물론 감정적 스트레스가 있는 여러 상황에서 든든한 내 편이 있다는 것은 큰 위안이 되는 일이지만, 때로는 그 편안함이 스스로를 돌아보고 더 나은 방향으로 성장할 기회를 가로막고 있는 것은 아닌지 한 번쯤 생각해볼 필요가 있습니다.
PM의 경쟁력: 사람을 움직이는 힘
PM의 일에서 기획서의 작성, 일정 관리, 데이터 분석, 인사이트 도출은 이미 상당 부분 AI가 대체하거나 보완하고 있고 그 속도는 앞으로 더 빨라질 것입니다. 이제 PM의 역할은 ‘무엇을 만들까’에서 ‘왜 만들고, 어떻게 현실에서 작동하게 할까”로 이동하고 있는데요. 이 지점에서 인간 PM의 핵심 역량은 결국 사람을 움직이는 힘이 아닐까 해요.

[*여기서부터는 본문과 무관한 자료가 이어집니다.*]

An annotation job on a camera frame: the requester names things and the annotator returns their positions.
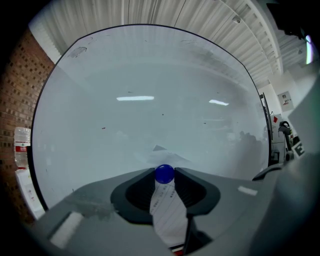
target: brick wall
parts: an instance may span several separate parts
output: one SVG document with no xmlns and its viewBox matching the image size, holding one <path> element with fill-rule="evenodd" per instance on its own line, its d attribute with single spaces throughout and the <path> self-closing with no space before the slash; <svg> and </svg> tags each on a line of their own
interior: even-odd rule
<svg viewBox="0 0 320 256">
<path fill-rule="evenodd" d="M 0 81 L 0 186 L 3 186 L 20 219 L 32 223 L 16 181 L 15 127 L 31 128 L 39 93 L 54 67 L 27 29 L 7 61 Z"/>
</svg>

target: red sticker
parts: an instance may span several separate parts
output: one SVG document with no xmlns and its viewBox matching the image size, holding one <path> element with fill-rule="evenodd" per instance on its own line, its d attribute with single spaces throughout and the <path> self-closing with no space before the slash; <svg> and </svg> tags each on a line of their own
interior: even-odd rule
<svg viewBox="0 0 320 256">
<path fill-rule="evenodd" d="M 15 146 L 15 152 L 27 152 L 26 146 Z"/>
</svg>

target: water bottle
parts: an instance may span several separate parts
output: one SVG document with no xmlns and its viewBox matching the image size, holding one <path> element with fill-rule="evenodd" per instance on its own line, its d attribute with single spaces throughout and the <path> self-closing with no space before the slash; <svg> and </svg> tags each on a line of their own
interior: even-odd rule
<svg viewBox="0 0 320 256">
<path fill-rule="evenodd" d="M 31 145 L 31 129 L 16 127 L 14 129 L 14 158 L 20 169 L 28 169 L 27 146 Z"/>
</svg>

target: white corrugated ceiling
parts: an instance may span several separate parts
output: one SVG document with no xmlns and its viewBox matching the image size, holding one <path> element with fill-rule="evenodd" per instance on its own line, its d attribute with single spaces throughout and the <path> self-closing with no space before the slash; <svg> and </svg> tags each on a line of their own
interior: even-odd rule
<svg viewBox="0 0 320 256">
<path fill-rule="evenodd" d="M 236 16 L 239 24 L 233 22 Z M 270 83 L 268 75 L 282 74 L 306 59 L 304 42 L 284 35 L 272 22 L 255 0 L 56 0 L 29 27 L 54 62 L 78 38 L 113 26 L 159 24 L 187 30 L 234 55 L 261 88 Z"/>
</svg>

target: blue marker cap
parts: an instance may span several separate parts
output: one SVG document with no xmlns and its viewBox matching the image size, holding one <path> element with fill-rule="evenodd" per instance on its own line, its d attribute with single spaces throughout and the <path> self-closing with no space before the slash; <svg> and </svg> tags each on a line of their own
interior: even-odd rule
<svg viewBox="0 0 320 256">
<path fill-rule="evenodd" d="M 155 180 L 161 184 L 167 184 L 175 177 L 175 170 L 168 164 L 162 164 L 155 169 Z"/>
</svg>

서로 다른 이해관계를 조율하고, 팀이 같은 방향을 바라도록 만들며, 필요한 의사결정을 끌어내는 것. 고객이 말하지 않는 불편을 읽어내고 조직 내부의 제약을 고려하며, 파트너사의 숨은 의도를 파악하는 것. 이 모든 과정을 통해 실제로 의미 있는 결과를 만들어내는 사람이 더욱 빛을 발할 것입니다. 그리고 그 중심에는 좋은 소통이 있습니다. 우리가 노력을 기울인 설명과 공감과 배려를 통해 사람을 움직이는 힘이지요.
한편, AI와 대화하며 우리가 익힌 스킬 중 일부는 오히려 인간과의 협업에도 도움이 되고 있습니다.

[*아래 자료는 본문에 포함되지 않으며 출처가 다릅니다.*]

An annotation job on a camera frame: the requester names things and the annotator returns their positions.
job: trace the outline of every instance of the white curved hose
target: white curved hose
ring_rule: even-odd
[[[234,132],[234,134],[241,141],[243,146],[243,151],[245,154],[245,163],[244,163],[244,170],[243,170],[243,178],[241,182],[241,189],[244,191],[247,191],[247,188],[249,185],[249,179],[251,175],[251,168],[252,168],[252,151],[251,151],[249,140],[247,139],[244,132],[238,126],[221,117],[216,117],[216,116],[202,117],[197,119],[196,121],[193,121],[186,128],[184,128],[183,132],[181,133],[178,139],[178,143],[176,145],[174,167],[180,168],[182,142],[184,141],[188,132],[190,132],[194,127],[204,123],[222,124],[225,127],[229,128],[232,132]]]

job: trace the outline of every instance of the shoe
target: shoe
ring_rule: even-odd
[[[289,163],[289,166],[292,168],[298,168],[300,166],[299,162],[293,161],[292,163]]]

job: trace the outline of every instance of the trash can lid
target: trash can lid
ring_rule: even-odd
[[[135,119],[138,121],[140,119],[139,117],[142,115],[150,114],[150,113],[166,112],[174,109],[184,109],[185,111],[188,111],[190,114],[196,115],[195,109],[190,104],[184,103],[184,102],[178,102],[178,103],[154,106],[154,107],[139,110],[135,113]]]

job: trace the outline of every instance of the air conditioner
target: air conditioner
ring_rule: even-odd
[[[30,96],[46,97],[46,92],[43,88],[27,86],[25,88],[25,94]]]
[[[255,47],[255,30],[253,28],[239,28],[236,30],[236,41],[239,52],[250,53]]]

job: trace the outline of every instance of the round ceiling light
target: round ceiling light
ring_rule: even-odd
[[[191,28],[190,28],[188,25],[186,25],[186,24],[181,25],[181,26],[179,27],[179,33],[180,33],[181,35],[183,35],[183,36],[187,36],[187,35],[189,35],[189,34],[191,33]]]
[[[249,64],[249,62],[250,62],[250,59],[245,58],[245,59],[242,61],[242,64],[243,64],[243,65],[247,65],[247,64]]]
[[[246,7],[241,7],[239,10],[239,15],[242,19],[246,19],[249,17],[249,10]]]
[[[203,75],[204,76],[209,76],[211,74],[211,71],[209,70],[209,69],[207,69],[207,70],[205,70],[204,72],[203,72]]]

좋은 프롬프트는 대체로 맥락이 명확하고, 목적이 분명하며, 기대 결과가 구체적입니다. 이 세 가지는 사실 좋은 업무 커뮤니케이션의 조건과도 같습니다. 여기에 단순히 결과를 만들어내기 위한 기능적 목표를 넘어, 설명하고 공감하며 배려하는 언어가 더해진다면 우리의 커뮤니케이션은 한층 더 성숙해질 것입니다.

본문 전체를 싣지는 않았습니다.